The writer noticed that his knuckles were tightening . Even his imagination fell short of the actual sufferings his wife went through.

“Do people know? Does the party know? The news will be a scoop for the press.” Saying that, the husband rose and turned to pick up the day’s paper from the mantle.

“No, nobody knows yet outside the close family circle. And, of course, the lover.”

He smirked at the word, leaned back and closed his eyes. “Well, he at least gave her some joy in life, which I couldn’t”.

“No, nobody knows. I wanted to tell you first. You wouldn’t try and console me.Some day, years later, you might want to write about it with understanding. I am resigned, almost relieved, as if a part of my failures as a husband stands redeemed. Only you would understand that.”

He was looking straight at the Writer when he spoke, but her husband nodded as well. He would understand too.

Yet the pain was obvious. Since he had made it clear that he would brook no advice or words of consolation, they didn’t try.

“It’s in the papers that you have a meeting with the Big Boss tomorrow morning,” the Husband said, wanting to change subject, and pointing at the headlines. “Seems you’re coming to some kind of firm arrangement.”

“No firm arrangement. The Party is suspicious of him more than of anybody else. He’s a clever cheat, running with the hares and chasing with the wolves.”

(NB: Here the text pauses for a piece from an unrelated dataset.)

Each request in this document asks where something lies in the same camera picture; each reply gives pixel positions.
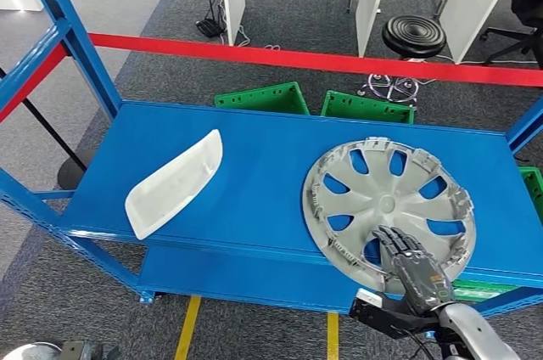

He braced up. “You can bet that an arrangement there will be. We will run along till the wolves tire. We hares have the stamina of having run for three centuries. Oliver is tiring a little, I am not.”

“You built up better stamina through an extra couple of decades,” the Writer said, half in jest.

His face clouded again with the memory. “I wasn’t the only one. You can’t give me all the credit… I wish she had told me when she brought those long-awaited food packets and clothes. I would have had time to adjust myself to face the public.”

He laughed that dry laugh again.: “Well, if If I ever got a chance to face the public again. Who knew then?”

“I know,” is all that she could say.”So many years of waiting..”

“I didn’t say I blamed her”.

He stood up and took her hand. “I’m not a Calvinist like one of those man-hating missionaries, but an ordinary Methodist. Yet I do believe that some things had to happen the way they happened. May be I will carry a broken heart for just a little while. I’m quite capable of forgetting, you know.”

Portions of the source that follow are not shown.